Der österreichische Schriftsteller Erich Fried war Jude. Allein des-wegen wurde er immer wieder angefeindet. Einmal wurde er gefragt, wie er einen Neonazi definieren würde. Da hat er geantwortet: „Ein Neonazi ist zunächst einmal ein Mensch, der unter Zahnschmerzen leiden kann wie ich selber; der Liebeskummer haben kann wie ich selber und weinen kann wie ich selber.“ Er hat dann natürlich auch noch anderes, schmerzvolles gesagt. Aber zunächst hat er festgestellt: Sogar ein Mensch, der mich anfeindet, ist in den grundlegenden Bedürfnissen genauso wie ich. Damit lässt Erich Fried eine Grundfarbe der biblischen Botschaft aufleuchten. Der Mensch neben dir – er ist wie du. Behandle ihn so, wie du selber behandelt werden möchtest.

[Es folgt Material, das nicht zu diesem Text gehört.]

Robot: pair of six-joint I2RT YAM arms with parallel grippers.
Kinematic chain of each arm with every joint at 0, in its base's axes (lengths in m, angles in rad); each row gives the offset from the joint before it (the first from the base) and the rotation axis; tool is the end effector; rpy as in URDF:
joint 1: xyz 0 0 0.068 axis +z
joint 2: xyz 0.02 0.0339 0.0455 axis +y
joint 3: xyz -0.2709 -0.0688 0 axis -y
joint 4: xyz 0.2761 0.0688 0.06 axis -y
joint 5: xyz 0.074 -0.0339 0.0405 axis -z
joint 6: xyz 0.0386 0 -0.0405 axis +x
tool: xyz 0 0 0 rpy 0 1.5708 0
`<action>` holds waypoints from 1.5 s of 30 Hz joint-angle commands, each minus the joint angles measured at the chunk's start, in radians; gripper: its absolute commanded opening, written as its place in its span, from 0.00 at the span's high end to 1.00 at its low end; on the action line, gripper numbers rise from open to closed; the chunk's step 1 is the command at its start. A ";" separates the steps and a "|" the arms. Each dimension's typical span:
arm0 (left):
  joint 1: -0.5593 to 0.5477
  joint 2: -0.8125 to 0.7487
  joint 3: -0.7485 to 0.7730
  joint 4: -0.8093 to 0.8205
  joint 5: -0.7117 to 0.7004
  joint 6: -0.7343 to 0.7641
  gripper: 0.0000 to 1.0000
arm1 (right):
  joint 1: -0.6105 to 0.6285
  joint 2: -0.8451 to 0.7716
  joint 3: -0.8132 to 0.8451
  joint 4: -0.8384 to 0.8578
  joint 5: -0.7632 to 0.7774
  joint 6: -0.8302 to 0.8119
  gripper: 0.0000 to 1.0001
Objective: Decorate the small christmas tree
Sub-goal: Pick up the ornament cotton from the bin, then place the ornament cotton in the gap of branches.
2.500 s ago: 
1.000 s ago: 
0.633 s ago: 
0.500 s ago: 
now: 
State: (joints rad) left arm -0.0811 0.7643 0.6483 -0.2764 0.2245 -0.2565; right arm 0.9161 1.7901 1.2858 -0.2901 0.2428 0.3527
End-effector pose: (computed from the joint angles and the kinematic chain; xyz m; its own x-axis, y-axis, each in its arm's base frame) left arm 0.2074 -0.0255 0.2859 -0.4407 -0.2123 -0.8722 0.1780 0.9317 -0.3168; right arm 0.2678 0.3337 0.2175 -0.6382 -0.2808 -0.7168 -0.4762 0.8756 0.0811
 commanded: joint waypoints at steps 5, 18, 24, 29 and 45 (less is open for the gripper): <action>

Wir haben diese Botschaft heute neu gehört, hineinverwoben in die Glaubensgeschichte des Volkes Israel. Und Jesus legt uns diese Botschaft neu und für immer ans Herz. Damit bekommt unser Herz die Farbe der Liebe. Damit bekommen auch unsere Gedanken und Worte die Farbe der Liebe. Und damit bekommt auch unser Tun die Farbe der Liebe. Und damit können wir so sein, wie Gott uns haben möchte. Denn der Grund, warum wir uns heute diese Lebensworte aus dem Herzen Gottes angeschaut haben, steht ja gleich am Anfang dieses Bibelabschnitts: „Gott sagt: Ihr sollt heilig sein, denn ich bin heilig, der HERR, euer Gott.“

Ja, liebe Gemeinde, wenn unser Herz die Farbe der Liebe annimmt, dann sind wir heilig und dann passen wir in guter Weise zu Gott. Wir passen in guter Weise zu dem Gott, der mit seinen Lebensworten das Leben schützt, das bunt und vielfältig auf dieser Erde wimmelt.